## The problem
Write out every line below that includes the word "plate".

[[ Dataset open ]]

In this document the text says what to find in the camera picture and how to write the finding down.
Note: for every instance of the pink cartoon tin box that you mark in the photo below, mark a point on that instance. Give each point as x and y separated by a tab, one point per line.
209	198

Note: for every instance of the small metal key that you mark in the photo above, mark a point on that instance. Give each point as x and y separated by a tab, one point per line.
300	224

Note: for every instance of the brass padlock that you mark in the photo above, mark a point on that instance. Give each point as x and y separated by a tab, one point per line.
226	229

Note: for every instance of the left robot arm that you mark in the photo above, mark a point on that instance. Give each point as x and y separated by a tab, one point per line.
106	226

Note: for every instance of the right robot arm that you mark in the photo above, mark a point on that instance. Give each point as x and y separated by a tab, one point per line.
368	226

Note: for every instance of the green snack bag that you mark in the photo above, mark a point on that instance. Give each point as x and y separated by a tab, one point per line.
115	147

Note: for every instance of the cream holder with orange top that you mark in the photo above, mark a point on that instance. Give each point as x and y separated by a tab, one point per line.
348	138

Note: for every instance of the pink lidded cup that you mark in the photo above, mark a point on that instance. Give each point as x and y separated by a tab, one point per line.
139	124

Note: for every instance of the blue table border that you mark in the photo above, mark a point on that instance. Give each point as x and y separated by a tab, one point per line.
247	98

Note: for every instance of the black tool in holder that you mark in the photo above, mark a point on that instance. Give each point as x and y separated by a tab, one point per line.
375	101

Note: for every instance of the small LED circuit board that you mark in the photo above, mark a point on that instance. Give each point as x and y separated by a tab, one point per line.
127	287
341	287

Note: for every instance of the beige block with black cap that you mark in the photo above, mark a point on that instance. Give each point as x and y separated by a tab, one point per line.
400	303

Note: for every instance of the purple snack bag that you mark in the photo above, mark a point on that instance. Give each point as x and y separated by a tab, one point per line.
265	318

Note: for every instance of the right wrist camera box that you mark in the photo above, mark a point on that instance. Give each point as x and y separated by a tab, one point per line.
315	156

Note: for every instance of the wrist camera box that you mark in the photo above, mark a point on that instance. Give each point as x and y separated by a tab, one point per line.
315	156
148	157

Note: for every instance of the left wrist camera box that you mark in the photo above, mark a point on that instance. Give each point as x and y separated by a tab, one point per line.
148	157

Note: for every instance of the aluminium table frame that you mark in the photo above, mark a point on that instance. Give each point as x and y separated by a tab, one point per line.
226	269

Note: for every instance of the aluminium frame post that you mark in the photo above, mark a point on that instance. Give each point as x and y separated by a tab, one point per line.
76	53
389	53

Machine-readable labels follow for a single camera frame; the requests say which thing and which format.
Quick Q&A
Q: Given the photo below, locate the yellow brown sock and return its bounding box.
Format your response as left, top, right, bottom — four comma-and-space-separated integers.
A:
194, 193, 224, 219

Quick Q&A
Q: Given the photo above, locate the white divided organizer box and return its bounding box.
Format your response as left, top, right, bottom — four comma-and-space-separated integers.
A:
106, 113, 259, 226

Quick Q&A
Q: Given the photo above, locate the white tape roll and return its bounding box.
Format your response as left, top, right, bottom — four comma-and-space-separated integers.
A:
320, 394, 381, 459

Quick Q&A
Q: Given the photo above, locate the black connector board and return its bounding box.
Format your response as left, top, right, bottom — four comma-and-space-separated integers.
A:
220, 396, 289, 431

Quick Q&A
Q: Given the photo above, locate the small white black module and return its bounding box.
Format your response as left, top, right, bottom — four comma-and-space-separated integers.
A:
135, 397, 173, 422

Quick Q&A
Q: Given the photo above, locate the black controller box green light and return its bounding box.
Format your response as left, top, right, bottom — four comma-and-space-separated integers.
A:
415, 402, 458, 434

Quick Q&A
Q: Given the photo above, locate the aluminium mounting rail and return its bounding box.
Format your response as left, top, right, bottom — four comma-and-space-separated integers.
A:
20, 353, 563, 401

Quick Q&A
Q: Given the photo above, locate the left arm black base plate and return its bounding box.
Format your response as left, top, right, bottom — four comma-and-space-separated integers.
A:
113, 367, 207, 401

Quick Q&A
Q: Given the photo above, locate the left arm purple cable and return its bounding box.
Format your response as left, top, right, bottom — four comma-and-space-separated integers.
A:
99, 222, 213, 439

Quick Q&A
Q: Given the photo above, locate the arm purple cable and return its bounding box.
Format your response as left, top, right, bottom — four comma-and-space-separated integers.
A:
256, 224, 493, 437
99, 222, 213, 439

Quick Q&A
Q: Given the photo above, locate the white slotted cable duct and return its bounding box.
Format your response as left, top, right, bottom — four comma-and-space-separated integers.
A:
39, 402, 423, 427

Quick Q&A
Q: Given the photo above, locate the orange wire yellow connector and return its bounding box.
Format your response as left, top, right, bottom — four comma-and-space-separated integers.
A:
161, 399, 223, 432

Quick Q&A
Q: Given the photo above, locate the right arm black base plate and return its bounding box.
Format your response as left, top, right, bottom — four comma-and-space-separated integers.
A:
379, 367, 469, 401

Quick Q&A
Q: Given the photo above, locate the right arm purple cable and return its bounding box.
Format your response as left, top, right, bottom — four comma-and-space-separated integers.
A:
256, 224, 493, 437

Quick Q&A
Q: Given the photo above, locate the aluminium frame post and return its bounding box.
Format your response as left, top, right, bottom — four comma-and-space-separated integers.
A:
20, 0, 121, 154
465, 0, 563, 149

[[ Dataset closed ]]

## Answer to the exercise
Q: Given the photo above, locate the left arm black base plate and return its bounding box.
Q: Given the photo above, locate the right arm black base plate and return its bounding box.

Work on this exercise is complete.